Mayor of Mount Vernon, New York
- In office February 4, 1985 – December 31, 1995
- Preceded by: Carmella Iaboni
- Succeeded by: Ernest D. Davis
- In office August 29, 1976 – December 31, 1976
- Preceded by: August P. Petrillo
- Succeeded by: Thomas E. Sharpe

Personal details
- Born: 19 January 1926 Saint Andrew Parish, Jamaica
- Died: 22 February 2017 (aged 91) New Smyrna Beach, Florida
- Party: Democratic (since 1981)
- Other political affiliations: Republican (1960–1981)
- Spouse: Ann Griffin Blackwood

= Ronald Blackwood =

Jamaican-American politician (1926–2017)

Ronald Alexander Blackwood (January 19, 1926 – February 22, 2017) was a Jamaican-born American politician who served as the mayor of Mount Vernon, New York, for eleven years – from 1985 until 1996.

On January 25, 1985, Blackwood became the first African-American person in New York state to be elected as the mayor of a municipality.

== Biography ==
Blackwood was born in Saint Andrew Parish, Jamaica, on January 19, 1926. He immigrated from Jamaica to the United States at the age of 28 and settled in the New York City suburb of Mount Vernon, New York. He received his bachelor's degree in management from Iona College.

=== Career ===
Professionally, Blackwood worked for the Honeywell Corporation's medical electronics division in Pleasantville, New York, for more than 30 years.

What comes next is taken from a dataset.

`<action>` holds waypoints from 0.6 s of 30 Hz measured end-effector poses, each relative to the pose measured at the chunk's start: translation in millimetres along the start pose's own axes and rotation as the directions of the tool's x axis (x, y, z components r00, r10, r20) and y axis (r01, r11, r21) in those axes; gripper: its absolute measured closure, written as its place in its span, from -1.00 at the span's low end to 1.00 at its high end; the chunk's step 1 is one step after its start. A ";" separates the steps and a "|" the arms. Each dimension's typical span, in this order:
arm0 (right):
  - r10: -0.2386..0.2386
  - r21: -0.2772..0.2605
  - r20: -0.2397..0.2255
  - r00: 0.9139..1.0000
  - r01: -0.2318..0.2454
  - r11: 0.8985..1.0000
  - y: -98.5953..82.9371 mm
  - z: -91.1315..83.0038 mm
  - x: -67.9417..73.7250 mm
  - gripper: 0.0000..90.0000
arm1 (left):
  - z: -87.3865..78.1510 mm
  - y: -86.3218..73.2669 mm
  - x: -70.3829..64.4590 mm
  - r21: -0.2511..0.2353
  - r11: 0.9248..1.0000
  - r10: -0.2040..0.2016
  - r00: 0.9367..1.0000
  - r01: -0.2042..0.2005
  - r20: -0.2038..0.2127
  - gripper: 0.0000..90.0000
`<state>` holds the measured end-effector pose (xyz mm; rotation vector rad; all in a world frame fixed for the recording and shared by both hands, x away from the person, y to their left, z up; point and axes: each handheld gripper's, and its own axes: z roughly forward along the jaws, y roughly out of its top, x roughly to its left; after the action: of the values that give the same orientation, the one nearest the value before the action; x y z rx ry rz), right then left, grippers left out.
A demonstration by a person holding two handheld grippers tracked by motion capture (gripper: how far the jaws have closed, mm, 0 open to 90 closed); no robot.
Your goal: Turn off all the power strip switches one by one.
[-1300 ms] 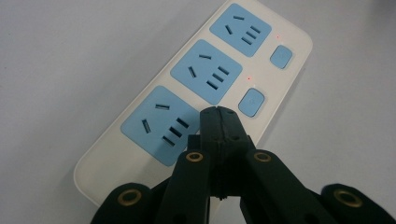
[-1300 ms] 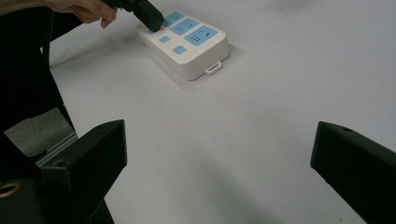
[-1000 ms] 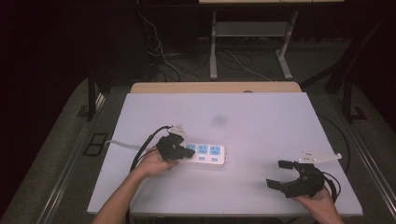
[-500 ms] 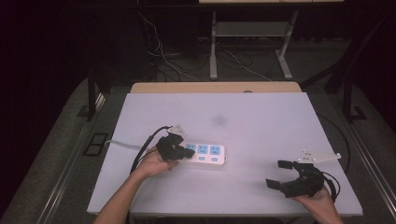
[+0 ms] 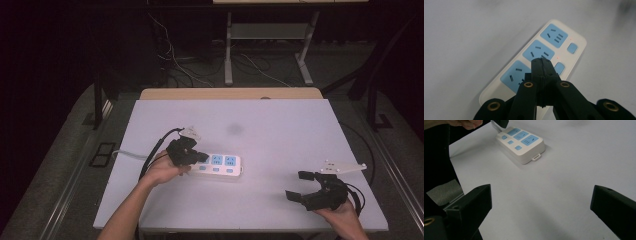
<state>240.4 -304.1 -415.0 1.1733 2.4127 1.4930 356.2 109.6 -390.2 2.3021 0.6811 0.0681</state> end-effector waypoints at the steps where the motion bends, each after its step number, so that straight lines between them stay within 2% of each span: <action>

Before becoming mayor, Blackwood served as a member of the Westchester County Board of Supervisors (now known as the Westchester County Board of Legislators) and the Mount Vernon city council for four terms.

=== Death ===
Blackwood died from complications of Parkinson's disease at his home in New Smyrna Beach, Florida, on February 22, 2017, at the age of 91. He was survived by his wife and daughter.

=== Personal life ===
Blackwood was married to his wife of 38 years, Ann Griffin Blackwood. The couple had a daughter, Helen Blackwood.